Just up the road from the park is this side drive. If you went up the gravel lane you would find a complex of baseball fields. These are the local Little League Fields of Dreams.

My son played on these fields for nine years and was captain of his championship team.






And overlooking the ball fields from the other side is the elementary school. My children went here once. I helped build the playground here what seems a long time ago now, working with the then principal, Mr. Ellis, who was a man who cared about the children.

Mr. Ellis is dead.

And a couple years back they closed the school.

Now it is being prepared to be the new home of the Boys and Girls Clubs.

I didn't cross and enter the property. Just recently a man entered the old school and raped a woman there.  It didn't seem a time for a strange old guy to wander about snapping pictures.


So I headed home.

I turned into the streets of the development before my own, snapping the still early morning street with amazement that I still was able to.

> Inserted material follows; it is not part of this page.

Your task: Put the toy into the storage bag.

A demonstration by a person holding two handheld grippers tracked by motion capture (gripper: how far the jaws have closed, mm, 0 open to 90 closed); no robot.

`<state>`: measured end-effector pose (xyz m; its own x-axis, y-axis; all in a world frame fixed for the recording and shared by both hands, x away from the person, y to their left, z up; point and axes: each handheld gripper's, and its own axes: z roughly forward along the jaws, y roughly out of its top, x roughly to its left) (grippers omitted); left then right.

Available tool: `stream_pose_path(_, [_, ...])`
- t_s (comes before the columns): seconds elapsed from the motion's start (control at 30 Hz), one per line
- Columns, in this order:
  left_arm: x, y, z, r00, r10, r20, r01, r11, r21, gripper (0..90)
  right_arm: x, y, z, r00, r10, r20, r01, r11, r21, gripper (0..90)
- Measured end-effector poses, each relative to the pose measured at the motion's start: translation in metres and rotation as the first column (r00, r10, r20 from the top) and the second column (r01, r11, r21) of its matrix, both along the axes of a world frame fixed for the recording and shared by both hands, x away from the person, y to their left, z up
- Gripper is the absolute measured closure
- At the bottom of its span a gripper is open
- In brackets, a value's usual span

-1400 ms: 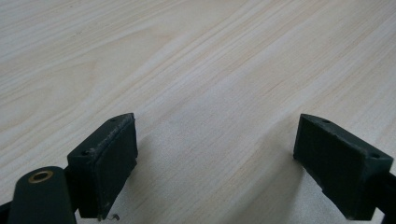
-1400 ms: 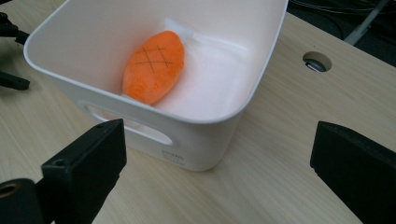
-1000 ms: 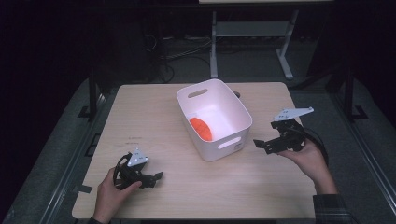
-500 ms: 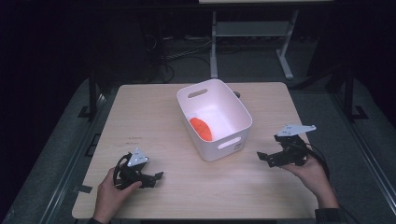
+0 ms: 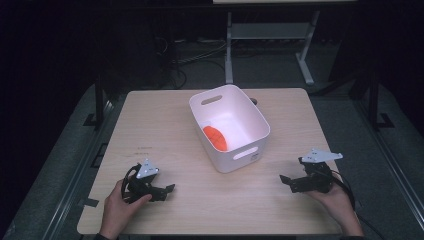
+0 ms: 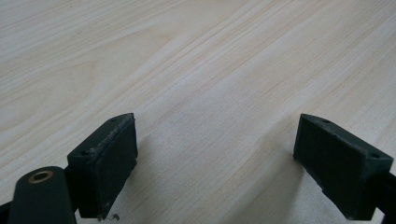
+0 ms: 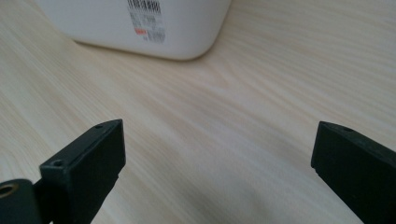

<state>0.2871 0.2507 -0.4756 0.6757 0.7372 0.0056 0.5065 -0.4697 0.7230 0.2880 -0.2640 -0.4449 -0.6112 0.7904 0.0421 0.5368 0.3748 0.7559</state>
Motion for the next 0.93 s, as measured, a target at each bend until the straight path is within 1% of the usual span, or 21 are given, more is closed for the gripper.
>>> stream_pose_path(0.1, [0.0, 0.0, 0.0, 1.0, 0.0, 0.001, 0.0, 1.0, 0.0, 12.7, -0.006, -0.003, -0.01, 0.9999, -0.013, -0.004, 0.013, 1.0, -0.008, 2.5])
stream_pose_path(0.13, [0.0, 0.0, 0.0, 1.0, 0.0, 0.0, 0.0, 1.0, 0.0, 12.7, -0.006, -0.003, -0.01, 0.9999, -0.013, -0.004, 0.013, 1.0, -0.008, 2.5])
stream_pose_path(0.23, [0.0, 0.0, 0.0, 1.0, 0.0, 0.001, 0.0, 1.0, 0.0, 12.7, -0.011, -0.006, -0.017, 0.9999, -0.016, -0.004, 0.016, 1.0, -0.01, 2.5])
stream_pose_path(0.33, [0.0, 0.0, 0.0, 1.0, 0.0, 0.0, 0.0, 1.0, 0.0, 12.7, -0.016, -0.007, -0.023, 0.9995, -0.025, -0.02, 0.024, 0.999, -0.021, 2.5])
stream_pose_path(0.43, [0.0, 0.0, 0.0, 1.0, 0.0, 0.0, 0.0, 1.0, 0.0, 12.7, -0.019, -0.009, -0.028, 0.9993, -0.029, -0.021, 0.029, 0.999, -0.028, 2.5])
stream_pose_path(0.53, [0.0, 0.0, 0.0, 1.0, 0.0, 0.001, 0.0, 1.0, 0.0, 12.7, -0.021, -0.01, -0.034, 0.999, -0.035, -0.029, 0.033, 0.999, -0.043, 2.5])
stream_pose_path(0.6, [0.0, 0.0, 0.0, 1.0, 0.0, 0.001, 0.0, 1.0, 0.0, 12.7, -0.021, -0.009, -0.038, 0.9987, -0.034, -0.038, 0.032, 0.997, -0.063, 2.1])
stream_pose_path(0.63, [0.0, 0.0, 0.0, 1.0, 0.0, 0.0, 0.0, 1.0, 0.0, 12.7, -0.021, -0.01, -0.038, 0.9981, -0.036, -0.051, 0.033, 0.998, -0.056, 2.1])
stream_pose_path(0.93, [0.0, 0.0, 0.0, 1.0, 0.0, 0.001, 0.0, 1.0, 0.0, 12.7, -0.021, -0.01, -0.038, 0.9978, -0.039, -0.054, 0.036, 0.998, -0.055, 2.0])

My batteries had been dying since I started out over an hour ago. It had reached a point where my camera shut down after every photo I snapped. Yet it still allowed that one snap first.





  But never mind. I am moving ever closer to my home community.

I am just going to enjoy this last mile in peace and quiet.












It does look serene, doesn't it?

No one really out and about, except nutty me. The sky a nice puffy cloud white and blue.

The air is cool today. I haven't even worked up a sweat.

Yes, peace and quite.





Except there may be peace here, but it isn't quiet.

Normally all you would here this time of day would be the birds catching their early worms.

But up this side street someone else is up early. I do not know what they are working on, but I hear them for there is a jackhammer chopping away at a hard surface somewhere.

Perhaps a new driveway is being built.


I don't know what is disrupting the tranquillity, but my batteries have just failed and I am almost to my own community, so I head home and leave this morning jaunt feeling good.

Until I actually got home and went to sit down and pain attacked my foolish knees. I don't care, I'm back to walking.

1 comment:

Ron Tipton said...

A nice post Larry! I felt like I was taking that walk with you. I agree with you that walking out in the fresh air where you can think and dream and observe what is going on that particular day is the best. This is what I'm doing every morning when I walk on the boardwalk in Rehoboth Beach. I pass a similar situation like your early morning mall walkers. I pass Gold's Gym on the boardwalk. I invariably see someone on a treadmill, inside, facing the boardwalk. My question is: why not get off the treadmill that you're paying for and walk on the boardwalk with the fresh air? Just asking.